• _WHAT IS NEEDED_:
When you return the data, keep each character exactly as it appears.

#### RAW DATA

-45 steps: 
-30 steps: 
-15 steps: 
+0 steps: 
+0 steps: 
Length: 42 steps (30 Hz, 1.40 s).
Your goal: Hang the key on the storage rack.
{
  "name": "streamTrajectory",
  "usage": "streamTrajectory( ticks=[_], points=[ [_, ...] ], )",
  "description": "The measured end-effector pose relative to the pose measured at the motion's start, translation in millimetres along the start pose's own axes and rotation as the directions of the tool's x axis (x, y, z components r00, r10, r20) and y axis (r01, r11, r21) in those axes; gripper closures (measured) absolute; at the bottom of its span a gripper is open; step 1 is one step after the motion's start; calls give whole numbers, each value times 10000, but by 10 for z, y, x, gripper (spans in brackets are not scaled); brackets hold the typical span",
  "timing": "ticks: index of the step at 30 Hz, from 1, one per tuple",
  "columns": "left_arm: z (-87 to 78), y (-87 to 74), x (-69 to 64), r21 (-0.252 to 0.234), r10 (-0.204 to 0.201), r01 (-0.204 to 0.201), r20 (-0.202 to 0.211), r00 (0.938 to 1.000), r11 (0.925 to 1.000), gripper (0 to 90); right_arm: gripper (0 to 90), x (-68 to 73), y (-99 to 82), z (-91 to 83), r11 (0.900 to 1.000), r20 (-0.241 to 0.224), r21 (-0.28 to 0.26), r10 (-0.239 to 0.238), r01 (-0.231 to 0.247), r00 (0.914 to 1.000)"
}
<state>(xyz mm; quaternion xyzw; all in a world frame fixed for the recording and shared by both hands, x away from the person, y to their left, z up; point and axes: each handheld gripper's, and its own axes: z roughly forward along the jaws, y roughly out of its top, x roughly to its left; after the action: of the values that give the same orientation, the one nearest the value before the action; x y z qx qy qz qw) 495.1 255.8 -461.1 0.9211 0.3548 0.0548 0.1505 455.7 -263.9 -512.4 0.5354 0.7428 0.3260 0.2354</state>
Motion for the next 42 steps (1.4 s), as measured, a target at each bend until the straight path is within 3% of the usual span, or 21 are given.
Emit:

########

• _SOLUTION FOR THIS EXERCISE_:
-45 steps: 
-30 steps: 
-15 steps: 
+0 steps: 
+0 steps: 
Length: 42 steps (30 Hz, 1.40 s).
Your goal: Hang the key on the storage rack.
{
  "name": "streamTrajectory",
  "usage": "streamTrajectory( ticks=[_], points=[ [_, ...] ], )",
  "description": "The measured end-effector pose relative to the pose measured at the motion's start, translation in millimetres along the start pose's own axes and rotation as the directions of the tool's x axis (x, y, z components r00, r10, r20) and y axis (r01, r11, r21) in those axes; gripper closures (measured) absolute; at the bottom of its span a gripper is open; step 1 is one step after the motion's start; calls give whole numbers, each value times 10000, but by 10 for z, y, x, gripper (spans in brackets are not scaled); brackets hold the typical span",
  "timing": "ticks: index of the step at 30 Hz, from 1, one per tuple",
  "columns": "left_arm: z (-87 to 78), y (-87 to 74), x (-69 to 64), r21 (-0.252 to 0.234), r10 (-0.204 to 0.201), r01 (-0.204 to 0.201), r20 (-0.202 to 0.211), r00 (0.938 to 1.000), r11 (0.925 to 1.000), gripper (0 to 90); right_arm: gripper (0 to 90), x (-68 to 73), y (-99 to 82), z (-91 to 83), r11 (0.900 to 1.000), r20 (-0.241 to 0.224), r21 (-0.28 to 0.26), r10 (-0.239 to 0.238), r01 (-0.231 to 0.247), r00 (0.914 to 1.000)"
}
<state>(xyz mm; quaternion xyzw; all in a world frame fixed for the recording and shared by both hands, x away from the person, y to their left, z up; point and axes: each handheld gripper's, and its own axes: z roughly forward along the jaws, y roughly out of its top, x roughly to its left; after the action: of the values that give the same orientation, the one nearest the value before the action; x y z qx qy qz qw) 495.1 255.8 -461.1 0.9211 0.3548 0.0548 0.1505 455.7 -263.9 -512.4 0.5354 0.7428 0.3260 0.2354</state>
Motion for the next 42 steps (1.4 s), as measured, a target at each bend until the straight path is within 3% of the usual span, or 21 are given.
Emit:

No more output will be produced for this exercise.